On Saturday, right before dinner, the world will end. As the armies of Heaven and Hell, Good and Evil, Light and Darkness get ready for the final battle, an unlikely pair of friends work together to stop the end of the world. There is only one problem: someone seems to have misplaced the anti-christ.
Hey guys! It’s been a while. But it’s also been a while since I’ve read outside of class (sadly one of the tragedies of being an English Major is that the readings for my major take up most of my time). A friend of mine actually recommended this to me after finding out just how much I loved Hitchhiker’s Guide to the Galaxy, and I finally got to it.

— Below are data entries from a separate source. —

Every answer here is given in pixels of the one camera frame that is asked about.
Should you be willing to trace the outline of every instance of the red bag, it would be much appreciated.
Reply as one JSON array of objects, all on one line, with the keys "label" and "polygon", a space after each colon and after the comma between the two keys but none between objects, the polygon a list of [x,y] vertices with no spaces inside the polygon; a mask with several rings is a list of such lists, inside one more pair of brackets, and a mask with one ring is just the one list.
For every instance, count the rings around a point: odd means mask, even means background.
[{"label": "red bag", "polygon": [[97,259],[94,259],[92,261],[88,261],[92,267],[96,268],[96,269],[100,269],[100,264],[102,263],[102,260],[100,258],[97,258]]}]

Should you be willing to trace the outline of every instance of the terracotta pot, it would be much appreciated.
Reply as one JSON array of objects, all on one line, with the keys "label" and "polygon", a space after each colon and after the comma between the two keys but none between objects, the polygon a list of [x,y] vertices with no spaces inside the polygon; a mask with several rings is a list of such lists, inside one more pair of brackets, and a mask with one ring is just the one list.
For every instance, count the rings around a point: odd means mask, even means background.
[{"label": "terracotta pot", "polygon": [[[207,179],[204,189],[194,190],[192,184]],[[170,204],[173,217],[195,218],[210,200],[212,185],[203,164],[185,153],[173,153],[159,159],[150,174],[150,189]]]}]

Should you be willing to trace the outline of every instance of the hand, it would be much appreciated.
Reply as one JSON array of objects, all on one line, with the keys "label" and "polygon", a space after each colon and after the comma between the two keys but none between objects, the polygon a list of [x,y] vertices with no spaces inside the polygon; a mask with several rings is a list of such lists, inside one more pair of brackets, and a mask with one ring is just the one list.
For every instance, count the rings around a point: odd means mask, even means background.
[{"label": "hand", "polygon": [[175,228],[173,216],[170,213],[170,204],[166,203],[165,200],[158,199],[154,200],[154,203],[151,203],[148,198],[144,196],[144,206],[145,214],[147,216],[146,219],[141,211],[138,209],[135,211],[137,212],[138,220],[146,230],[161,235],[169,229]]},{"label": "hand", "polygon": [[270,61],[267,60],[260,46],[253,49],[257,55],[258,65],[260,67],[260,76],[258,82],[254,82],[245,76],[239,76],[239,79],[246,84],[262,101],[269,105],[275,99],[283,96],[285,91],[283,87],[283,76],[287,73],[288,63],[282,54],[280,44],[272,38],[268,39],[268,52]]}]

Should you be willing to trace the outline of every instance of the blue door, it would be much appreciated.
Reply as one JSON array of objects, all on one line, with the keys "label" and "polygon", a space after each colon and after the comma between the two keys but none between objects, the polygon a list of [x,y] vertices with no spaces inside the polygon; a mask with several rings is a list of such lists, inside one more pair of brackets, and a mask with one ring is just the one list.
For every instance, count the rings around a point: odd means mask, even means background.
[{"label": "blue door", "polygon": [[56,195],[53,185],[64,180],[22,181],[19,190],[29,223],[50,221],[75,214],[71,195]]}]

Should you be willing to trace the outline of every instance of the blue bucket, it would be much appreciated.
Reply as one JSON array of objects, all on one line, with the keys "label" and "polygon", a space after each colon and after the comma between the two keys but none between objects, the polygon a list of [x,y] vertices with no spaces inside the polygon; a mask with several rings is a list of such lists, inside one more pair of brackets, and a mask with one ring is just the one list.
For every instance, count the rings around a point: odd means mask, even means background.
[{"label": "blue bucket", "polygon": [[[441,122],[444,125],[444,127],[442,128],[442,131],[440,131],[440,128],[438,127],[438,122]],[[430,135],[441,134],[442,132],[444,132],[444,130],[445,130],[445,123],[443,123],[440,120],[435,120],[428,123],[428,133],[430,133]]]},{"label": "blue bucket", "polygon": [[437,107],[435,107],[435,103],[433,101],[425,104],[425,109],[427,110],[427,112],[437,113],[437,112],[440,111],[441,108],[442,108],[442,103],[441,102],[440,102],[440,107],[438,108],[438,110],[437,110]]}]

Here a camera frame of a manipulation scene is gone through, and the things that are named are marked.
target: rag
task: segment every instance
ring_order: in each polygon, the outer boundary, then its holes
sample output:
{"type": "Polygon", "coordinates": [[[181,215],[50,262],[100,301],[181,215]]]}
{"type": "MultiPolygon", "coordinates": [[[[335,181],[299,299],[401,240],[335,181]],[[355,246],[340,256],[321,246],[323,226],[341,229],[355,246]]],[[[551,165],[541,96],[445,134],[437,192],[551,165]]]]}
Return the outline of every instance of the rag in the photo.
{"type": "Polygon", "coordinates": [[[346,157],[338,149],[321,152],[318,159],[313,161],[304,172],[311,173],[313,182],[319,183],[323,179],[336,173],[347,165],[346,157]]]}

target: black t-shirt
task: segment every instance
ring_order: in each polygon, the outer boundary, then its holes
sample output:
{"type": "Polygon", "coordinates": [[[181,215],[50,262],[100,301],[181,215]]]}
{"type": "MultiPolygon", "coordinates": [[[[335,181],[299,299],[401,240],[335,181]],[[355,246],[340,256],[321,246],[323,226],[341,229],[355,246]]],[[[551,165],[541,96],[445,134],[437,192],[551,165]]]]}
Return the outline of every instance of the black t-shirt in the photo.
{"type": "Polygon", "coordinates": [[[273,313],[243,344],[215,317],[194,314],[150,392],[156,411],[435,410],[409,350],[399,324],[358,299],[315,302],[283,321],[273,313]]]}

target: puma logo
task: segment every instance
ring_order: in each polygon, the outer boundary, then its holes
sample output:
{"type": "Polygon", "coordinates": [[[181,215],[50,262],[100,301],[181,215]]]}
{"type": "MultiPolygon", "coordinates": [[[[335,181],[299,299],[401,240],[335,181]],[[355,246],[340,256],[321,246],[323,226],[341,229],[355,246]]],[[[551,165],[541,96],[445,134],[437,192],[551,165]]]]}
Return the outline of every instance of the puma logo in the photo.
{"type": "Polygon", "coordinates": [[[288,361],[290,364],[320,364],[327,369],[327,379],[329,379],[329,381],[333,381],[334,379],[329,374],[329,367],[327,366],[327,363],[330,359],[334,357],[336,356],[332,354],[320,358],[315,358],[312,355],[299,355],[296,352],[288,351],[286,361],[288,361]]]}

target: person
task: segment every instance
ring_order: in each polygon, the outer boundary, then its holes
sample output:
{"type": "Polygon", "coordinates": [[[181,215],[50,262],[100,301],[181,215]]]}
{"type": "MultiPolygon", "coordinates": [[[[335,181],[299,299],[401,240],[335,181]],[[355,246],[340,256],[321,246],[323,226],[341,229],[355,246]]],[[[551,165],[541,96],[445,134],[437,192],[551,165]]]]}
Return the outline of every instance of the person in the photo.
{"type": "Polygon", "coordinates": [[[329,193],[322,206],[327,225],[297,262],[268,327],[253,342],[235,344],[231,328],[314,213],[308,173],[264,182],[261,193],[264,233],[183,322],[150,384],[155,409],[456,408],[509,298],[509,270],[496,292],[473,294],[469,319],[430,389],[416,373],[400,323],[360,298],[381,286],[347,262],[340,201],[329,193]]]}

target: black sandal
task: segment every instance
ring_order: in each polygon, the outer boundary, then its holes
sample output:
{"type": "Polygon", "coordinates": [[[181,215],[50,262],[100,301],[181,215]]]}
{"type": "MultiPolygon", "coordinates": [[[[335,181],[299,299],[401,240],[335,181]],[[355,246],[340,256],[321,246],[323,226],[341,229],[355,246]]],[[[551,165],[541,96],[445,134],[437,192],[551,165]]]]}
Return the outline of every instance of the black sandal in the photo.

And man, am I glad she did.
This book is absolutely Delightful–yes with a capital D, because this book made me laugh so hard that the person sitting next to me actually turned, gave me a quizzical look, and then tried to see the title of my book. Neil Gaiman and Terry Pratchett have an amazing sense of humor, and it comes across in the story and the dialgoue, which could give Douglas Adams a run for his money. It also had a really amazing viewpoint on biblical stories, and played with religion in such a skillful way that it was funny without being offensive.
But to think that this book is all laughs and no suspense would be a slap in the face. Pratchett and Gaiman set a good pace with this one. One moment I was laughing hysterically, the next moment I was gripping the pages, waiting to see if they would, indeed, stop Armageddon from happening, and what would happen to our heroes, or my favorite characters, or even what that Agnes Nutter is up to now. That is not to say that the humor disappeared–I was still laughing even as the sun rose on that faithful Saturday. But I couldn’t put it down.
Gaiman and Pratchett worked so well together, and the pieces that I had thought at the beginning of the novel to just be fun little stories within the bigger story wove together in a plot of hilarious suspense. And it was more than just the plot–every single character was funny, dynamic, and regardless on what side of the war they were on, you still manage to fall in love with them.
10/10 recommend this book.
(And here’s a small exerpt, because how could I not include one?:)
It wasn’t a dark and stormy night.
It should have been, but that’s the weather for you. For every mad scientist who’s had a convenient thunderstorm just on the night his Great Work is finished and lying on the slab, there have been dozens who’ve sat around aimlessly under the peaceful stars while Igor clocks up the overtime.
But don’t let the fog (with rain later, temperatures dropping to around forty-five degrees) give anyone a false sense of security. Just because it’s a mild night doesn’t mean that dark forces aren’t abroad. They’re abroad all the time. They’re everywhere.
They always are. That’s the whole point.